Sugar-Sweetened Beverages and Healthier Alternatives
Host: Lindsey Qui, Dietetic Intern
Speaker 1: Farm and Family is a production of the Mississippi State University extension service.
Amy Myers: Today, we're talking about sugar sweetened beverages and healthier alternatives. Hello, I'm Amy Taylor Myers, and welcome to Farm and Family. Today, we're speaking with Lindsey Qui, Mississippi State University dietetic intern. Lidsey, many appealing sugar sweetened beverages and ads appear on TV, and social media, and countless kinds of sugar sweetened beverages are sold in the market. Beverage companies design their packaging to attract consumers and especially children. Can you tell me more about the evidence and science behind this recommendation?
Lindsey Qui: The latest report of childhood obesity from Centers for Disease Control and Prevention reports that the obesity rate of children and adolescents aged ten to 17 year old in Mississippi ranks number one in the nation. Sugar sweetened beverage consumption is considered as a significant contribution to childhood obesity. There are several mechanisms have been proposed to explain the association between sugar sweetened beverage and obesity. So, first, sugar sweetened beverage contain large amounts of added sugar and a few or no key nutrients, which contribute to excessive calories intake and weight gain. The second one is the rapid drop in glucose that follows the insulin response to the consumption of foods high in sugar increases hunger and may thereby increase food consumption. The third possible mechanism is the inability of fructose. It's a sugar found, and commonly used as sweetener, to stimulate hormones that help regulate satiety. In addition to obesity, high consumption of sugar sweetened beverage is closely associated with obesity related health issues such as diabetes and cardiovascular disease later in life, as well as higher dental cavities prevalence. Children who consume excessive sugar sweetened beverage are more likely to consume less other healthier drinks, such as water and milk. So that's a reason and science behind this recommendation.

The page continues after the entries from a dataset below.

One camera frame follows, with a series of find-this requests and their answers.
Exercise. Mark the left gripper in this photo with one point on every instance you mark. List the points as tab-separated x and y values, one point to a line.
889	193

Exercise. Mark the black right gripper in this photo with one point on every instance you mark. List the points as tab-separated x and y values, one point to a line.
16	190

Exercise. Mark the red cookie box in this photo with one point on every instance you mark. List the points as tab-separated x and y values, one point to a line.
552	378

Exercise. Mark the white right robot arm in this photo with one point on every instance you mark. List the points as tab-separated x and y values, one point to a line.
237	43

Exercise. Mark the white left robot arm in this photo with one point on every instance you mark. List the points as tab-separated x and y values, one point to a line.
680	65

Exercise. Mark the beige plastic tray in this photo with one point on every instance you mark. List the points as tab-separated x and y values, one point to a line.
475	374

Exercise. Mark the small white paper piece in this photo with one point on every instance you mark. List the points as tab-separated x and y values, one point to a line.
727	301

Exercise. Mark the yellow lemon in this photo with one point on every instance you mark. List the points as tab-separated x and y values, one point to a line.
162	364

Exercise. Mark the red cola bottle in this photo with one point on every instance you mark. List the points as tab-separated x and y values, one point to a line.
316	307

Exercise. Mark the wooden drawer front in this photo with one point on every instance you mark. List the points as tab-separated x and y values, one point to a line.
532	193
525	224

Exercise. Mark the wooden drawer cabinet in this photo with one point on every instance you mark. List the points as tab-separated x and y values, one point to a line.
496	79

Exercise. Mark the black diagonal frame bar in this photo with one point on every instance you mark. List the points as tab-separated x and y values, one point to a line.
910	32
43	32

Amy Myers: Okay. And could you please give us a clear definition of sugar sweetened beverages?
Lindsey Qui: Sugar sweetened beverage are those that contain caloric sweeteners and include soft drinks, soda, pop, fruit drinks that are less than 100%, punches, sport drinks, tea and coffee drinks with added caloric sweeteners, energy drinks, sweetened milks, or milk alternatives.
Amy Myers: So what are some healthier alternatives of sugar sweetened beverages?
Lindsey Qui: The first alternative I recommend is definitely water. Fruit-infused water is a very good alternative if children think plain water is tasteless. Also the low-fat, referred to 1%, or skim milk is a smart choice. Lactose free soy beverage and flavored milk with no more than 22 gram of total sugars per eight ounces portion are included as well. Milk contains key nutrients, such as vitamin D, and calcium that are good for the bone health. Also it's a very good protein source. 100% juice is another healthier alternative, but we highly recommend choosing whole fruits instead of fruit juice only for fiber and other micronutrients.
Amy Myers: So how much water should we consume, and are these alternatives enough?
Lindsey Qui: Let your thirst be your guide. Everyone's need for water varies, but generally, we recommend six to eight eight ounces glass of water per day. For low fat or fat free milk, drink at least two eight ounces glasses a day. For 100% juice, drink four to six ounces a day.
Amy Myers: Okay, and could you give me some practical strategies to decrease consumption of sugar sweetened beverages?
Lindsey Qui: Parents could make water, low fat or fat free milk, or 100% juice an easy portion in your home, and also have ready-to-go containers filled with water or healthy drinks available in a refrigerator. Also place them in lunchboxes or backpacks for easy access when children are away from home. Check the nutrition facts label to choose beverage at a grocery store. Be careful with the contents of sugar and calories in your favorite beverage. Also, parents can look for creative recipes for fruit-infused water, and getting children involved to prepare it for themselves. Some good examples include blueberry orange water, watermelon water, and strawberry lemon water. Try to explore children's favorite fruits and blend them with water to make water tastier.
Amy Myers: Today we've been speaking with Lindsey Qui, dietetic intern. I'm Amy Taylor Myers and this has been Farm and Family. Have a great day.
Speaker 1: Farm and Family is a production of the Mississippi State University extension service.